All of the bee larvae in the hive are fed royal jelly for the first few days after they hatch but only the queen larvae are fed the jelly exclusively. As a result of the difference in diet, the larvae chosen to become the queen will develop into a sexually mature female, unlike the worker bees. The Queen Bee is larger and lives longer than her fellow female worker bees.

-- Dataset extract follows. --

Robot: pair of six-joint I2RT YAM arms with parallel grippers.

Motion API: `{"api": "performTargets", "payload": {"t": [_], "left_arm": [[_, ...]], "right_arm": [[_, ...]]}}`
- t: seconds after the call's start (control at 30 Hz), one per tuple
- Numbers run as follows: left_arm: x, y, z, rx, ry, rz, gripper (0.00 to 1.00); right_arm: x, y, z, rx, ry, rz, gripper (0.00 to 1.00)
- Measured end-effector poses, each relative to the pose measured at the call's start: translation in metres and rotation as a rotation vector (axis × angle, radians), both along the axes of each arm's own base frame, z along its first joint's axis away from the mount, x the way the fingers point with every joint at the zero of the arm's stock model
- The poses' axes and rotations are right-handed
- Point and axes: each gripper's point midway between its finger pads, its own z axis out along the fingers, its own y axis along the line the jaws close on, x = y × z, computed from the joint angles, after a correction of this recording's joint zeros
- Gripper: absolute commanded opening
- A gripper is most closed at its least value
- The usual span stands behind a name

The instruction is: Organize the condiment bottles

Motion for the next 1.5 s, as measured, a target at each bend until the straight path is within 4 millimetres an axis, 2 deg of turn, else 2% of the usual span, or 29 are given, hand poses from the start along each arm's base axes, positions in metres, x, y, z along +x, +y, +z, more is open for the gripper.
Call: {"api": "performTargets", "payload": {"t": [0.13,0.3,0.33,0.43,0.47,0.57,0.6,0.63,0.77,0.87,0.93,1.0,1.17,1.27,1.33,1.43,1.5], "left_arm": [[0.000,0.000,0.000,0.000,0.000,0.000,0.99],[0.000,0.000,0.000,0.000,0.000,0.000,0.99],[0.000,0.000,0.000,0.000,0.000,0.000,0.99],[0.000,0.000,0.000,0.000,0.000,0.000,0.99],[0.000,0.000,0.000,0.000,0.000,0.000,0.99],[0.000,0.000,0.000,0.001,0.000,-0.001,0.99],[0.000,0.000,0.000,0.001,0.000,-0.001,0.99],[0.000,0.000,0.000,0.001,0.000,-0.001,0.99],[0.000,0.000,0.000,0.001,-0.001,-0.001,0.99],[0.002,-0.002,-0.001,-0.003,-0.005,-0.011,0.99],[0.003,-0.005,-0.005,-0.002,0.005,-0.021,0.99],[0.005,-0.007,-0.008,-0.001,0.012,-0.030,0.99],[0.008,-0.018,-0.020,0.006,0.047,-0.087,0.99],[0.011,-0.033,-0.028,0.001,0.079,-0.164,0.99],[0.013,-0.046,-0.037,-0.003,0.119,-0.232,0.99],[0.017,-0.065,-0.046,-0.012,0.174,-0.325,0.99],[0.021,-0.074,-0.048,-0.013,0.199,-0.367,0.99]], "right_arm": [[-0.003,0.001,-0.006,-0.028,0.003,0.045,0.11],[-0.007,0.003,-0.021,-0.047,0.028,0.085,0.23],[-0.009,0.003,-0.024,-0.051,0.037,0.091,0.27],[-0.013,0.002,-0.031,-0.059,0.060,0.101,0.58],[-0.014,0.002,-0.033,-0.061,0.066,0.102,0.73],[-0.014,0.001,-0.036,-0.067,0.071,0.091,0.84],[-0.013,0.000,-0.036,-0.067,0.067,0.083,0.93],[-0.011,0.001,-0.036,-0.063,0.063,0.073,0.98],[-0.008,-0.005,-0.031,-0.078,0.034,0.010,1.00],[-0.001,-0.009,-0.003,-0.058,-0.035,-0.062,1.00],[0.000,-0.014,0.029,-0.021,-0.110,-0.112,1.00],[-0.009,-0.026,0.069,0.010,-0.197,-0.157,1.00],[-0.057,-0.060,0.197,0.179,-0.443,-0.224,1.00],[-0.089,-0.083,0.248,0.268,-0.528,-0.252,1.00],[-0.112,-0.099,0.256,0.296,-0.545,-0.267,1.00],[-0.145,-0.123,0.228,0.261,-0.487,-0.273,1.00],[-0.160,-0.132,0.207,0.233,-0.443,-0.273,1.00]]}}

Royal jelly is 67% water, 12.5% protein, 11% simple sugars (monosaccharides), 5% fatty acids and 2-3% 10-hydroxy-2-decenoic acid (10-HDA). It also contains trace minerals, antibacterial and antibiotic components, pantothenic acid (vitamin B5), pyridoxine (vitamin B6) and trace amounts of vitamin C, but none of the fat-soluble vitamins: A, D, E or K. Royal jelly is a protein rich honey bee secretion that is used in the nutrition of larvae, as well as adult queens. This substance is beneficial for aiding in skin care because; Its primary components are major proteins: amino acids, including all the amino acids that are essential for human nutrition; sugars, mostly fructose and glucose; lipids; minerals; and vitamins. Royal jelly’s fats, suspended as a natural emulsion, have moisturizing properties, protect skin from dehydration and reduce inflammation. Amino acids are a component of collagen, which keeps the skin firm. Cosmetic functions of royal jelly, according to the Food and Agriculture Organization of the United Nations, include improving the appearance of wrinkles and stretch marks, boosting elasticity and firmness, and normalizing the fat secretions of skin glands to reduce oiliness. Royal jelly also has antibiotic and fungicidal properties.